[EXERCISE GOAL]: Could you print all of the data below again, exactly?

[EXERCISE DATA]:
=-=-=

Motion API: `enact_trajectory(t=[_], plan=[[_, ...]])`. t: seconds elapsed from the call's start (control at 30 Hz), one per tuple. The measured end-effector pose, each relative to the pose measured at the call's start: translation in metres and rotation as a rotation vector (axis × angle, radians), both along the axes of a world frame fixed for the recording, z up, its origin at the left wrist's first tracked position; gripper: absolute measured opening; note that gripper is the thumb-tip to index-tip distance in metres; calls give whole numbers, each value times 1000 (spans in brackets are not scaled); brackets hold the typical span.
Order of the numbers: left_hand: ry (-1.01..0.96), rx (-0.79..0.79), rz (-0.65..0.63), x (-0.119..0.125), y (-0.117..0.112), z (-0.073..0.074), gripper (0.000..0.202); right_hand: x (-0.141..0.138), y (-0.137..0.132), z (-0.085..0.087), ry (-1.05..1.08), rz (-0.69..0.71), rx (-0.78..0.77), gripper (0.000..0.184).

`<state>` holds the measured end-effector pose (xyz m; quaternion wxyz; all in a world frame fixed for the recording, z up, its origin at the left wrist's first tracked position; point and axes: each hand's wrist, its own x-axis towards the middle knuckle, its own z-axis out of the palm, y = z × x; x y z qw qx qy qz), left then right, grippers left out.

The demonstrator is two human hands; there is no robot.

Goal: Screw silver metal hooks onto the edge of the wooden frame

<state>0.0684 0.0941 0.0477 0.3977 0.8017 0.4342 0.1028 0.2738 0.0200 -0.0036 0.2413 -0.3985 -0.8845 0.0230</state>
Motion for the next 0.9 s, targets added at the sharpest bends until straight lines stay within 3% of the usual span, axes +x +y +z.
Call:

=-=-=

[THE COMPLETED TASK]:
Motion API: `enact_trajectory(t=[_], plan=[[_, ...]])`. t: seconds elapsed from the call's start (control at 30 Hz), one per tuple. The measured end-effector pose, each relative to the pose measured at the call's start: translation in metres and rotation as a rotation vector (axis × angle, radians), both along the axes of a world frame fixed for the recording, z up, its origin at the left wrist's first tracked position; gripper: absolute measured opening; note that gripper is the thumb-tip to index-tip distance in metres; calls give whole numbers, each value times 1000 (spans in brackets are not scaled); brackets hold the typical span.
Order of the numbers: left_hand: ry (-1.01..0.96), rx (-0.79..0.79), rz (-0.65..0.63), x (-0.119..0.125), y (-0.117..0.112), z (-0.073..0.074), gripper (0.000..0.202); right_hand: x (-0.141..0.138), y (-0.137..0.132), z (-0.085..0.087), ry (-1.05..1.08), rz (-0.69..0.71), rx (-0.78..0.77), gripper (0.000..0.184).

`<state>` holds the measured end-effector pose (xyz m; quaternion wxyz; all in a world frame fixed for the recording, z up, its origin at the left wrist's first tracked position; point and axes: each hand's wrist, its own x-axis towards the middle knuckle, its own z-axis out of the palm, y = z × x; x y z qw qx qy qz), left then right, grippers left out.

The demonstrator is two human hands; there is no robot.

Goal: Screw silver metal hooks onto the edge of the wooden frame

<state>0.0684 0.0941 0.0477 0.3977 0.8017 0.4342 0.1028 0.2738 0.0200 -0.0036 0.2413 -0.3985 -0.8845 0.0230</state>
Motion for the next 0.9 s, targets added at the sharpest bends until straight lines stay within 3% of the usual span, axes +x +y +z.
Call:

That is the complete answer.